- Danielle Wightman-Stone |
With Black Friday and Cyber Monday done for another year, retailers and shoppers have turned their attention to the festive season, and PwC's Christmas trading analysis has revealed that UK shoppers are preparing to spend an average of 420 pounds on Christmas presents this year.
In its annual Christmas trading predictions, PwC adds that consumers age 35-44 years old are going to spend the most this festive season at 522 pounds, while shoppers in Scotland will have the highest average spend at 454 pounds of all the UK regions.
According to respondents, one in five consumers claim to have started their Christmas shopping earlier this year with the figure rising for under 35s in particular (over 30 percent). With 20 percent of consumers adding that they did most of their Christmas shopping over the Black Friday/Cyber Monday weekend.
However, PwC reveals that the most popular time for buying Christmas presents is early-to-mid December, with 6 percent of respondents, the vast majority of whom were men, stating that they intend to shop the week before Christmas because they have no time before then.
Kien Tan, retail strategy director at PwC, explained in a statement: “With Christmas Day falling on a Tuesday this year, we believe that retailers may have a bumper shopping weekend as consumers will have a full weekend to make last minute purchases. We could even seen an increase in high street footfall that weekend, which makes a change to the last few Christmases.”

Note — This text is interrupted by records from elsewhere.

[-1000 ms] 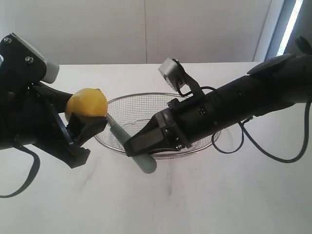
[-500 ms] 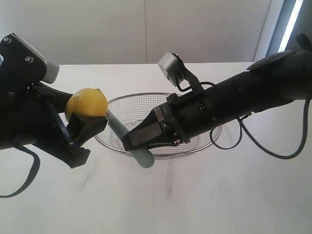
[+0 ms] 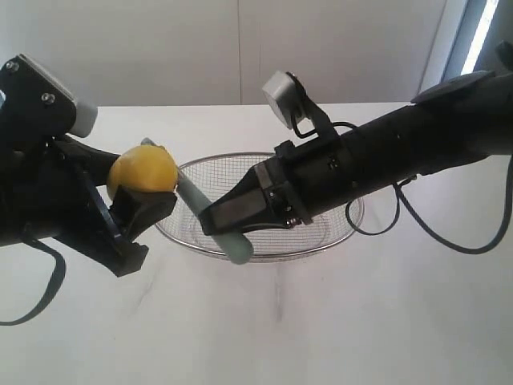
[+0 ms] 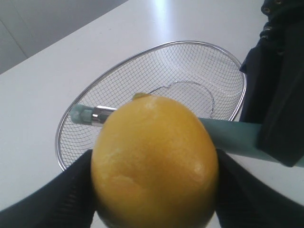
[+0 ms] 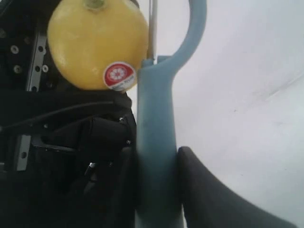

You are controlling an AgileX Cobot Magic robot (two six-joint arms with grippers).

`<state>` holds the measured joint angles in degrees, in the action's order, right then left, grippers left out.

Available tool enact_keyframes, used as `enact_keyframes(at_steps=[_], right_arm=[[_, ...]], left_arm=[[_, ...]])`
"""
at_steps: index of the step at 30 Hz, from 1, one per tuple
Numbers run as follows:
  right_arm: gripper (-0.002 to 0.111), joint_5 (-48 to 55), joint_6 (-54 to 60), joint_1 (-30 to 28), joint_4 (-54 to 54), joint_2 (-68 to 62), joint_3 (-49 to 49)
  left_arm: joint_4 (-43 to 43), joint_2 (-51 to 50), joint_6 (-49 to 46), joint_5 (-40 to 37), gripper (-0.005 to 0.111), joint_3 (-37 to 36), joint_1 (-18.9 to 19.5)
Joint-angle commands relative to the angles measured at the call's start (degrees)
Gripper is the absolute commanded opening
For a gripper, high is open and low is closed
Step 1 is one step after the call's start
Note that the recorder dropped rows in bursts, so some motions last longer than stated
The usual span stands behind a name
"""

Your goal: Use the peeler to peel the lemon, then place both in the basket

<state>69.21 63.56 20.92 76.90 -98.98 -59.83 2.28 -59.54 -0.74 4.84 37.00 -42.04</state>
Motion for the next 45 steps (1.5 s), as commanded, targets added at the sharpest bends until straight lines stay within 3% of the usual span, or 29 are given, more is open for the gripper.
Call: enact_keyframes(at_steps=[1, 30, 45], right_arm=[[0.003, 0.8, 0.6, -0.4, 0.4, 0.5, -0.4], [0.003, 0.8, 0.6, -0.4, 0.6, 4.7, -0.4], [0.003, 0.8, 0.7, -0.4, -0.2, 14.7, -0.4]], left_arm=[[-0.3, 0.2, 0.4, 0.8, 0.0, -0.2, -0.4], [-0.3, 0.2, 0.7, 0.7, 0.0, -0.2, -0.4], [-0.3, 0.2, 0.7, 0.7, 0.0, -0.2, -0.4]])
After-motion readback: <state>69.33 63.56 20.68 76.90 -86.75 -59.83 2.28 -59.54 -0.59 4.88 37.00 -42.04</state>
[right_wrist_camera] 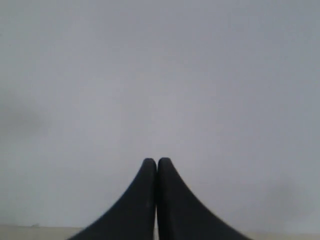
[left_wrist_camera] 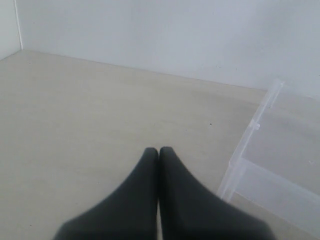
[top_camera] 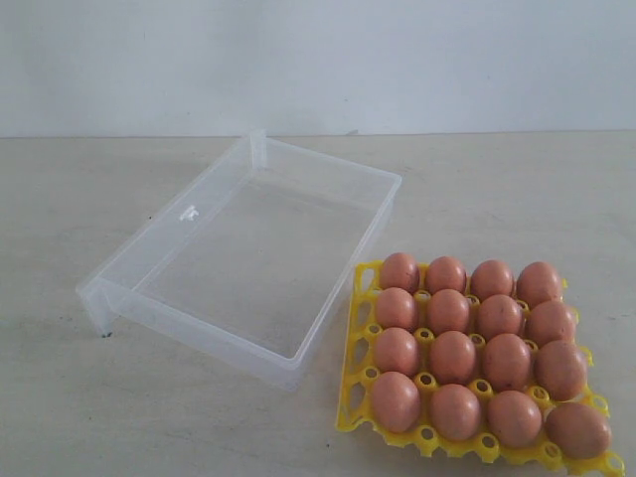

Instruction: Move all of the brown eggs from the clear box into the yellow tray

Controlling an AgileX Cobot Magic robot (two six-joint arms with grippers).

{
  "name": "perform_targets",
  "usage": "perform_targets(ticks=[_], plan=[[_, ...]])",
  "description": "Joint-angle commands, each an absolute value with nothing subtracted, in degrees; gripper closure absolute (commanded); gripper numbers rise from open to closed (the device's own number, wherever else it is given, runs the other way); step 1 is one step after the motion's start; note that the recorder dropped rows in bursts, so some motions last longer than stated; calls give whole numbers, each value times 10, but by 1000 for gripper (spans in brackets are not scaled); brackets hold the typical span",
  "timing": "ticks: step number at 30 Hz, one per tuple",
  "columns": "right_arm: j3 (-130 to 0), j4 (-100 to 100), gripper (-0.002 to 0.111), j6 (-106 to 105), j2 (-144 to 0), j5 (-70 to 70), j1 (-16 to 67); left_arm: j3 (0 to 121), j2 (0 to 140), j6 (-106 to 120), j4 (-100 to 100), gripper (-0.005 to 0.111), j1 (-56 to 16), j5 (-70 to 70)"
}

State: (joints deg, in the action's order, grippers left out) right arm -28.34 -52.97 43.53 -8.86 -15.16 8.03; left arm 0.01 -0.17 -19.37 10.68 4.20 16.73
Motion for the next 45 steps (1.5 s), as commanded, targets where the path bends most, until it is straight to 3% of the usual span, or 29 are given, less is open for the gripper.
perform_targets(ticks=[1,2,3,9,15,45], plan=[[-235,-301,108,322,-87,-214,80,0,0,-198,103,111,39,168],[-210,-157,108,196,-87,-296,78,0,0,-198,103,111,39,168],[-194,-138,108,173,-87,-316,78,0,0,-198,103,111,39,168],[0,-171,108,203,-61,-184,71,0,0,-198,103,111,39,168],[0,-63,108,0,0,-187,-73,0,0,-198,103,111,39,167],[0,-66,108,61,0,-190,-74,0,0,-198,103,111,39,167]])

PwC research reveals that UK shoppers are preparing to spend 420 pounds on Christmas presents this year
When consumers were asked what they would be prioritising when it comes to spending money this Christmas, they said that they would be spending more on food and drink, the Christmas dinner, and children’s clothing. The main categories where shoppers are expected to spend less on presents include adult clothing and electricals and technology, which were the two most popular categories of spending in the Black Friday sales.
Lisa Hooker, consumer markets leader at PwC, said in a statement: “2018 has been full of commentary about squeezed consumer spending and its contribution to the obvious distress on the UK high street. The first half of the year in particular was very tough, with inflation rising about earnings. But, there should be some Christmas cheer for retailers as we close off 2018 - our research shows that people will be hitting the shops in earnest this Christmas time.
“Overall, spending levels will be similar to last year, but what people spend their money on may be different - it looks as though more money is being spent on the essentials - Christmas dinner, food and drink, and children’s clothing.”
Sustainability a key Christmas trend, according to analysis from PwC
One of the major consumer trends of 2018, sustainability is set to continue to play at key role this Christmas adds PwC, and it says that retailers should be prepared for this to continue into 2019.
Hooker, added: “We believe the rising importance of sustainability will affect both where consumers shop and how they buy. We have seen retailers who have been on the front foot on this see improvements in consumer awareness and favourability towards their brand.
“Secondly, there has been an increase in popularity of more sustainable buying choices, particularly amongst the young, with products from collectable toys to vegan leather and ethical beauty products that reflect the growing importance of the circular economy.”
Click and collect services to “substantial rise” this Christmas
In addition, PwC predicts that there will be a “substantial rise” in click and collect services, adding that while the bulk of shopping activity is set to take place online, consumers are taking no chances on potentially missing home deliveries and ‘click and collect’ deliveries are expected to grow at twice the rate of normal deliveries with the options available to consumers growing even faster.
It isn’t just deliveries to retailers’ own stores, but also click and collect services to secure lockers, manned collection points and even to competitor retailers.
Tan, added: “As the popularity of click and collect grows, some high street retailers are even encouraging store-based click and collect, either by offering free or cheaper in-store collection to drive add-on sales, or by hosting third party collections to drive new customer football.
“Right now, click and collect accounts for one-sixth of the overall online delivery market. But whether its increased popularity will be enough to reverse the decline in the high street footfall remains to be seen.”
PwC’s report is based on an online survey of over 2,000 adults from across the UK conducted in October 2018.